There’s a question I’ve been asking myself for eighteen years.
“How long does it take to heal from a rape?”
Initially I thought, “I will be healed when I can sleep alone without drugs.” (The Xanax our family doctor prescribed to me along with birth control pills to take to act as a morning after pill.)
Then I thought, “I will be healed when I don’t think about it every day.” This last one didn’t seem possible since I had heard from more than one source that it would be “the first thing you think about in the morning and the last thing you think about at night for the rest of your life.”
But they also say that time heals all wounds. I didn’t realize the second anniversary of the rape had passed until a few days later, the third a few months later. Eighteen years have passed, I do NOT think about it every day. Though I’ll admit it sometimes the phrase “raped at knifepoint” will pop into my head in the middle of the day. Or that I’ll go weeks without thinking about it at all when suddenly I remember the day I cut class to go to the Police Station to see if I could identify a knife they had found on the side of the road.
Most of the time it no longer affects my daily life. It’s very rare that I feel scared anymore and when I do, I have my methods of coping. I tell myself that if any kind of divine goodness exists in this universe, it won’t allow me to experience another assault. Sometimes that helps, sometimes it doesn’t. When it doesn’t work I just focus on the fact that I survived rape once, I could do it again if I had to. I try to convince myself that it wasn’t that bad.
Eighteen years have passed and I write and speak freely about my experience. I never pop a Xanax, I have no problem spending a night at home without my husband. I don’t worry about going into public restrooms alone (a strange fear I had developed after the rape). I don’t think about it every day and I don’t even remember what the anniversary date is.
So how come I still wouldn't say I was completely healed?
Sometimes I think about it and get mad at myself for not trying to fight back. I think I need to digest that and write it again: Eighteen years have passed and I can still get mad at myself for not fighting back. Mostly I marvel at how calm I was and am thankful I got through it alive.
Small hurdles crop up, like an unexpected letter from the State Parole Board asking me for a new statement. Each time I get one it seems to take me a little longer to pull myself together and compose my statement for them. Maybe it’s because with each one I know we are getting closer to the date that he will be released for good, even if he does not ever make parole. (So far he has not. Next chance at parole will be February 2014 and maximum release date March 2016.)

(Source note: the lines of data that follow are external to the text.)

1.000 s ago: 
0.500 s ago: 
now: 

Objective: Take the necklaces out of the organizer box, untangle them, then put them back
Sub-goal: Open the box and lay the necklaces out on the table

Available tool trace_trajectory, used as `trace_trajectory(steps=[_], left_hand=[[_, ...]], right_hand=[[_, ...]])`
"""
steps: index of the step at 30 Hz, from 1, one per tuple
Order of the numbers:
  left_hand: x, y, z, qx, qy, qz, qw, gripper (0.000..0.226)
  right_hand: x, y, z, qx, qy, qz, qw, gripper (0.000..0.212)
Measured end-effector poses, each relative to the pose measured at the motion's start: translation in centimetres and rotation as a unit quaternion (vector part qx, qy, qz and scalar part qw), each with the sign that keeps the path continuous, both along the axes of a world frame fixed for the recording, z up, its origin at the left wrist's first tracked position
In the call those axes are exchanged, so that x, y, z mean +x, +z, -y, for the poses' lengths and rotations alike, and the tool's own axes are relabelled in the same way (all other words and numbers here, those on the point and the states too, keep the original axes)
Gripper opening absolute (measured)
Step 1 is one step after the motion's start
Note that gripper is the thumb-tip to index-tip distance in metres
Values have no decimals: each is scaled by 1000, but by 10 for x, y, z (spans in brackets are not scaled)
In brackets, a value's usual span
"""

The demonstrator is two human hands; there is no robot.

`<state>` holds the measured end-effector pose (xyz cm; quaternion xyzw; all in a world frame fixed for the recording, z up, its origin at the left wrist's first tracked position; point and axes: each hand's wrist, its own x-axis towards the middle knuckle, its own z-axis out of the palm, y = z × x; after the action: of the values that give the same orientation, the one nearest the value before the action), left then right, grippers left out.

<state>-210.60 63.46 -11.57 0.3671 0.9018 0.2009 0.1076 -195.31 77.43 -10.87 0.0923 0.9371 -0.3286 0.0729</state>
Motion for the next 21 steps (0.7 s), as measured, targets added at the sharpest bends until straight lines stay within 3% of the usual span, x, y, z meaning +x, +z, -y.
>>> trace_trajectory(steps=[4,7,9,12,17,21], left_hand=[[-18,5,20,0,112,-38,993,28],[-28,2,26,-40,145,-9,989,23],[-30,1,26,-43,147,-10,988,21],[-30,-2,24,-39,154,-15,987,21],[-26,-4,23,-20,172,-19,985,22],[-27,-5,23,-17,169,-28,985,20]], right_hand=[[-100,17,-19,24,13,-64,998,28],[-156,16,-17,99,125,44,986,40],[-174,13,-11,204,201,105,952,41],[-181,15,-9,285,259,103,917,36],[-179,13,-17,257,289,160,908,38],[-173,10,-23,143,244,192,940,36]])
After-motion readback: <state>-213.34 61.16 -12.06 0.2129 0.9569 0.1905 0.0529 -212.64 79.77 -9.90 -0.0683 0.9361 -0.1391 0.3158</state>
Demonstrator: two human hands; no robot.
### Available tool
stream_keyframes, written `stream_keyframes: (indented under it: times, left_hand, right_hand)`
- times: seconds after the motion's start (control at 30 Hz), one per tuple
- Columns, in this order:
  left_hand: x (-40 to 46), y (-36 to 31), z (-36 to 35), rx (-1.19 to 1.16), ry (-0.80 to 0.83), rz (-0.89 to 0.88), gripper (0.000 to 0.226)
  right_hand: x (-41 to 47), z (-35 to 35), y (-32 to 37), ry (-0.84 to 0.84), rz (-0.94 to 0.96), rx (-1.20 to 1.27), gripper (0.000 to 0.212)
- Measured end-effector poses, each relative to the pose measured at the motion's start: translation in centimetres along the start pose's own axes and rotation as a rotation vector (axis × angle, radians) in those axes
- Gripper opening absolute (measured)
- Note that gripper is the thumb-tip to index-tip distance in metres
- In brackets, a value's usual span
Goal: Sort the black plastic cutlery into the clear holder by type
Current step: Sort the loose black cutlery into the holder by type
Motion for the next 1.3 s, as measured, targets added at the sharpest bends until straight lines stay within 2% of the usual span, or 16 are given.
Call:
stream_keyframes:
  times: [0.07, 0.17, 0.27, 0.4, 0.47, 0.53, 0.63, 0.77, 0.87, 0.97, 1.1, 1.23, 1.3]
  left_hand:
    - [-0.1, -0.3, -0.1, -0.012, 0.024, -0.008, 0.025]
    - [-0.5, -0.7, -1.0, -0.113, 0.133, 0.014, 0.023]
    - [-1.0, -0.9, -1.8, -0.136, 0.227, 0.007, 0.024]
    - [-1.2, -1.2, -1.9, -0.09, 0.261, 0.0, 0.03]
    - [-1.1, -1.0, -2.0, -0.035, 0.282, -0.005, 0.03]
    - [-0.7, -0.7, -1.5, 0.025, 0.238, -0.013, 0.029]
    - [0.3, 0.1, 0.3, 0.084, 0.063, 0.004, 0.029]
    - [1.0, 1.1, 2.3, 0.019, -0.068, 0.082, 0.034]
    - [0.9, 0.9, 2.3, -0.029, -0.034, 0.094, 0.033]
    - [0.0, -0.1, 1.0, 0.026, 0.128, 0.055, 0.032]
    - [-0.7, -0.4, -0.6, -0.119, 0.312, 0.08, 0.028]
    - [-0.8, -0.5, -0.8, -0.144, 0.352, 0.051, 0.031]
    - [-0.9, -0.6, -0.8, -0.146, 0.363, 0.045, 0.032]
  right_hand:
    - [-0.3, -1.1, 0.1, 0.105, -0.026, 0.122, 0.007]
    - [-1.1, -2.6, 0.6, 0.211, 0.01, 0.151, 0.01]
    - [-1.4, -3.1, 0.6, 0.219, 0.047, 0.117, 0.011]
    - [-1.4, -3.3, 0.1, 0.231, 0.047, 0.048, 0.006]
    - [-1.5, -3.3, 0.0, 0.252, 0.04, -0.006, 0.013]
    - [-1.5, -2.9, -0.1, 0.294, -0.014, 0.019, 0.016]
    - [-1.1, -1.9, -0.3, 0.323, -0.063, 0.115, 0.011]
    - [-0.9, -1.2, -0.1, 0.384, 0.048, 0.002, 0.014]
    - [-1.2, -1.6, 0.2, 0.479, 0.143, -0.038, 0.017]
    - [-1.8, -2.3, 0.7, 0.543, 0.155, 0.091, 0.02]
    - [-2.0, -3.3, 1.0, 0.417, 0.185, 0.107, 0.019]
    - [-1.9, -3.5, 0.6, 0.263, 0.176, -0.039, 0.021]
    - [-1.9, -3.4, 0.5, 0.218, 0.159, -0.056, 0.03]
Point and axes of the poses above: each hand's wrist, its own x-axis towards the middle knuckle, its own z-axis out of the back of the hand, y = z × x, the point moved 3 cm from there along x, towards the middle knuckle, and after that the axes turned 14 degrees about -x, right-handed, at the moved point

Small victories arise, like the opportunity to talk to my kids in small, age-appropriate steps about what happened to me*. After the first time I felt like I was flying high on the victory of breaking the ice on that conversation, only to be followed by an unexpected emotional crash hours later, devastated by the symbolic chipping away of my child’s innocence.
Years ago I had made an analogy of this healing process to the one for the dog bite on my cheek. I wrote in my journal: the dog bite was stitched up; a small scar remains. A stranger held a knife to my neck and raped me repeatedly. There are no bandages to peek under and check the recovery rate. How do I know when I’m healed?
I thought for a while the emotional injuries were not unlike the dog bite: the bandages gone but the scars remain. But upon further reflection I think it’s more than that. I realize now it’s more comparable to a larger physical wound, maybe like losing a limb since it was an injury that was life-altering but I persevered and can now manage just fine. Occasionally a problem arises, but for the most part I live my life as I did before.
I didn’t want to accept this new comparison because it felt like I was giving too much weight to the rape. I never wanted it to define me. But at the same time, I cannot deny the role it played in my life. And I realized: the rape might have been a pivotal event in my life, but it certainly doesn’t define me. Do you know what defines me? Learning to soar again. Being a survivor is what defines me.
*My first conversation with daughter B when she was five: "You know how you're the boss of your body and nobody should touch it if you don't want them to?"
"And that the most important parts people shouldn't touch are..?"
"Vagina and heinie and private parts."
"Right, well when I was at college something kind of sad happened to me. And that was that somebody touched my body and I didn't want them to."
"Oh...did your teachers help you?"
"One lady that's like a teacher helped me, that's who we'll see today at the college. And police officers helped me too."
" And the meeting is about what I'm going to do soon which is talk to other big-kid-students about being the bosses of their own bodies."
"And then me and brother won't come with you then?"